概要
- タイ上場企業DV8が、タイSECライセンスを保有するビットコイン・カストディ企業Rakkar Digitalの買収契約を締結したと伝えた。
- DV8は今回の買収を通じ、2026年に1,000BTCの確保を開始し、2028年までに合計1万BTCを蓄積する戦略を本格化させる方針だと明らかにした。
- 今回の取引は最大1億バーツ規模で、東南アジアの上場企業がライセンスに基づく暗号資産カストディ企業を直接買収する初の事例と評価されると伝えた。
期間別予測トレンドレポート



タイ上場企業のDV8が、暗号資産カストディ企業の買収を通じてビットコイン確保戦略に乗り出した。
25日(現地時間)、ブロックヘッド(Blockhead)によると、DV8はタイ証券取引委員会(SEC)のライセンスを保有するカストディ企業Rakkar Digitalの株式取得に向けた契約を締結した。
今回の取引には最大1億バーツ、約310万米ドル規模の資金投入が含まれ、規制上の自己資本要件を満たすための投資だという。
Rakkar Digitalは、サイアム商業銀行の持ち株会社SCBXとファイアブロックス(Fireblocks)が設立した合弁会社で、2024年12月時点で約7億米ドル規模の資産をカストディしている。
DV8は今回の買収を通じ、今後のビットコイン確保戦略を本格化させる計画だ。会社は2028年までに合計1万BTCを蓄積する目標を掲げ、2026年に1,000BTCの確保を皮切りに段階的に購入を進める方針としている。

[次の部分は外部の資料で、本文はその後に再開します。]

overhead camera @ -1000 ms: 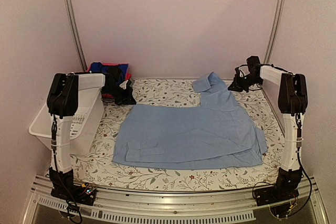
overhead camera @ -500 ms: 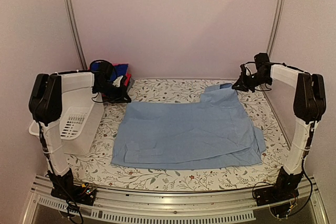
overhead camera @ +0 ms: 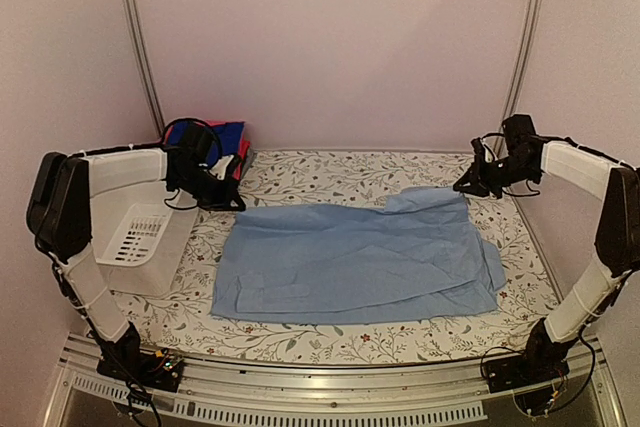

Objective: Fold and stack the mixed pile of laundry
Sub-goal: Fold the 1/3-folded shirt at the center of the board.

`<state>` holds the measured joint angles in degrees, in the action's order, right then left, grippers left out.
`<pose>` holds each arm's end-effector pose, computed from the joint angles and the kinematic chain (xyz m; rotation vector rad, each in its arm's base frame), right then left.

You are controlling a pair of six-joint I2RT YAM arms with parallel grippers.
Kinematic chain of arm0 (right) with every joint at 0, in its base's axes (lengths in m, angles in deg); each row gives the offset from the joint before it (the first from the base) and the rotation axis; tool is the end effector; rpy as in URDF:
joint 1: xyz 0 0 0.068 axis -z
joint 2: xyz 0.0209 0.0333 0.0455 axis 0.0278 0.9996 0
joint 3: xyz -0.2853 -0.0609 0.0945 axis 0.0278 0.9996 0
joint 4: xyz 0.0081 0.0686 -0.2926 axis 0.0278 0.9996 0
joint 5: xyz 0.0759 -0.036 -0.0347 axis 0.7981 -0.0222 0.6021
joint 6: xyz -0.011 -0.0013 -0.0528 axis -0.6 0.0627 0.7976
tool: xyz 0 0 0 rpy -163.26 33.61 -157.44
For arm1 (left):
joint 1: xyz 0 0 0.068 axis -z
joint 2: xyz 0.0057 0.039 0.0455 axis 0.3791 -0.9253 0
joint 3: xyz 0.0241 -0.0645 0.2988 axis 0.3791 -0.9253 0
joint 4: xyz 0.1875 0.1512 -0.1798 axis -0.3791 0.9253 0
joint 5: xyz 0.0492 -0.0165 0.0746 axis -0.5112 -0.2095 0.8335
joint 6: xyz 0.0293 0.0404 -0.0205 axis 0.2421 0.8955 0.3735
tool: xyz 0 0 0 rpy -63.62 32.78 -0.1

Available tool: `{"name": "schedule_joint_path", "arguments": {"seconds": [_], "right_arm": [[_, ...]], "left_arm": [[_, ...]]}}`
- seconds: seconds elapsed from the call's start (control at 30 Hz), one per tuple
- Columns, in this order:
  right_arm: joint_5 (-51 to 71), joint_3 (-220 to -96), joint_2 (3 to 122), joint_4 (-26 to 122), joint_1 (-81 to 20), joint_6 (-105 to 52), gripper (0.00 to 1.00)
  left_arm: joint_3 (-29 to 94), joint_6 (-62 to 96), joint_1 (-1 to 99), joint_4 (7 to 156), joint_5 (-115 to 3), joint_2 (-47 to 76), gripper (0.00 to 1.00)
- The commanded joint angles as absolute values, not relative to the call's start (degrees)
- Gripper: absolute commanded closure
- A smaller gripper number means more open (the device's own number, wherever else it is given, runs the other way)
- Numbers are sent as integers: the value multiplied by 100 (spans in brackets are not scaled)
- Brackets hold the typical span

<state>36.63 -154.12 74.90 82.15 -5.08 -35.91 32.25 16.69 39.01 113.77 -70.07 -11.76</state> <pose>0.3820 0.0432 0.2774 0.0391 2.5273 0.8886 0.3905 -0.1316 0.2265 0.2618 2.6344 -0.6871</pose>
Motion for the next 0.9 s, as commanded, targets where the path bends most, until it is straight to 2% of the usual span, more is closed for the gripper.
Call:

この戦略は、2025年にSora Venturesが主導したコンソーシアムがDV8の経営権を確保して以降、本格化した。当時、約2億4,100万バーツ(約740万米ドル)規模の公開買付けに株式の99.9%が応募し、Sora Venturesのジェイソン・ファン(Jason Fang)が共同最高経営責任者(Co-CEO)に選任された。
今回の買収はタイSECの最終承認手続きを経る必要がある。規制当局は近年、デジタル資産事業者に対する株主構成の監督を強化している。
業界では、東南アジア地域の暗号資産市場の成長も今回の戦略の背景として挙げられている。2025年半ば時点で東南アジアのオンチェーン取引規模は前年同期比69%増となり、タイ、ベトナム、フィリピン、インドネシアを中心に需要が拡大している。
今回の取引は、東南アジアの上場企業がライセンスに基づく暗号資産カストディ企業を直接買収する初の事例と評価されている。